━━━━━ Source data ━━━━━

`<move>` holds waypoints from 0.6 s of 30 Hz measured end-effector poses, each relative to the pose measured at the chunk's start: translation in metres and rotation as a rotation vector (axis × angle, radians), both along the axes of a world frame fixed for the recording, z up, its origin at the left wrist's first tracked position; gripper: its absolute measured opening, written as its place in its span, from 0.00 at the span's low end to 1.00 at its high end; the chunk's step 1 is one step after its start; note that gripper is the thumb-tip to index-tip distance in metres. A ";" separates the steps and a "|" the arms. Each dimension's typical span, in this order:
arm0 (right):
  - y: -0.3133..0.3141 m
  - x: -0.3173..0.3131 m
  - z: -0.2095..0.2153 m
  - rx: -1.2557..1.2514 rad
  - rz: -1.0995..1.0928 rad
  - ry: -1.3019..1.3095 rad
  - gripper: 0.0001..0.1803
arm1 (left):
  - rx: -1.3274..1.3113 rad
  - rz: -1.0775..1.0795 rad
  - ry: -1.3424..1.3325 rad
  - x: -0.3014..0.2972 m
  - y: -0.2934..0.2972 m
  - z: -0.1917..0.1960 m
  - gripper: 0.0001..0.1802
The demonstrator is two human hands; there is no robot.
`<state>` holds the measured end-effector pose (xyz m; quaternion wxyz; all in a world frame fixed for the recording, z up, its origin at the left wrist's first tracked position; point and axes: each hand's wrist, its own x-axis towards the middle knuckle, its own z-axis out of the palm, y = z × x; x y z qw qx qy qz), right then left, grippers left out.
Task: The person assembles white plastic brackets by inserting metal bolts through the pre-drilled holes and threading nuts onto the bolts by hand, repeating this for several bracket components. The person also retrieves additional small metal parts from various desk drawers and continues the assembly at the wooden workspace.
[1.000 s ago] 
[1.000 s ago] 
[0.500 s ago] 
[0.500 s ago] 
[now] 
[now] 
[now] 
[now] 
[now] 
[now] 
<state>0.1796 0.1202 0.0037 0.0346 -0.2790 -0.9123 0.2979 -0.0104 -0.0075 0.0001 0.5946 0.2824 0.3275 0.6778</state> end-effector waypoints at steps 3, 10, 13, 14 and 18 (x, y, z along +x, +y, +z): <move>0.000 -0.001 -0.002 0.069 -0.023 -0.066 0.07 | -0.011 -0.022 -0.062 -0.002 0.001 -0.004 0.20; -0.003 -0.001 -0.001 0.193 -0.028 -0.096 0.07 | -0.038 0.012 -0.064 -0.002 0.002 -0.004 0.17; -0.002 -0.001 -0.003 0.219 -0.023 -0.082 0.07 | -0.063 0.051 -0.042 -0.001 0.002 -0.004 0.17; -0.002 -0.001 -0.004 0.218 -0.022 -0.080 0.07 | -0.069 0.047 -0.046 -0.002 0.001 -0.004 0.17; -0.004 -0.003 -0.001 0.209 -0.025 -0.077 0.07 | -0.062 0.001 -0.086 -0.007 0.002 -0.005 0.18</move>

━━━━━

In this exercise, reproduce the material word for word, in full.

Written solution.
`<move>` holds waypoints from 0.6 s of 30 Hz measured end-effector poses, each relative to the pose measured at the chunk's start: translation in metres and rotation as a rotation vector (axis × angle, radians), both along the axes of a world frame fixed for the recording, z up, its origin at the left wrist's first tracked position; gripper: its absolute measured opening, written as its place in its span, from 0.00 at the span's low end to 1.00 at its high end; the chunk's step 1 is one step after its start; note that gripper is the thumb-tip to index-tip distance in metres. A ";" separates the steps and a "|" the arms. Each dimension's typical span, in this order:
arm0 (right):
  - y: -0.3133..0.3141 m
  - x: -0.3173..0.3131 m
  - z: -0.2095..0.2153 m
  - rx: -1.2557..1.2514 rad
  - rz: -1.0995..1.0928 rad
  - ry: -1.3019..1.3095 rad
  - gripper: 0.0001..0.1803
arm1 (left):
  - rx: -1.3274..1.3113 rad
  - rz: -1.0775..1.0795 rad
  - ry: -1.3424..1.3325 rad
  - x: -0.3014..0.2972 m
  - y: -0.2934..0.2972 m
  - z: -0.1917..0.1960 m
  - gripper: 0.0001..0.1802
The demonstrator is two human hands; there is no robot.
`<state>` holds the measured end-effector pose (xyz m; quaternion wxyz; all in a world frame fixed for the recording, z up, its origin at the left wrist's first tracked position; point and axes: each hand's wrist, its own x-axis towards the middle knuckle, its own z-axis out of the palm, y = z × x; x y z qw qx qy qz), right then left, grippers left out.
Task: The person assembles white plastic brackets by inserting metal bolts through the pre-drilled holes and threading nuts onto the bolts by hand, repeating this for several bracket components. The person also retrieves additional small metal parts from various desk drawers and continues the assembly at the wooden workspace.
[1.000 s ago] 
[1.000 s ago] 
[0.500 s ago] 
[0.500 s ago] 
[now] 
[now] 
[now] 
[now] 
[now] 
[now] 
<state>0.1796 0.1202 0.0037 0.0346 -0.2790 -0.9123 0.2979 -0.0104 -0.0075 0.0001 0.5946 0.2824 0.3275 0.6778</state> end-effector waypoints at steps 3, 10, 13, 14 and 18 (x, y, z along +x, +y, +z): <move>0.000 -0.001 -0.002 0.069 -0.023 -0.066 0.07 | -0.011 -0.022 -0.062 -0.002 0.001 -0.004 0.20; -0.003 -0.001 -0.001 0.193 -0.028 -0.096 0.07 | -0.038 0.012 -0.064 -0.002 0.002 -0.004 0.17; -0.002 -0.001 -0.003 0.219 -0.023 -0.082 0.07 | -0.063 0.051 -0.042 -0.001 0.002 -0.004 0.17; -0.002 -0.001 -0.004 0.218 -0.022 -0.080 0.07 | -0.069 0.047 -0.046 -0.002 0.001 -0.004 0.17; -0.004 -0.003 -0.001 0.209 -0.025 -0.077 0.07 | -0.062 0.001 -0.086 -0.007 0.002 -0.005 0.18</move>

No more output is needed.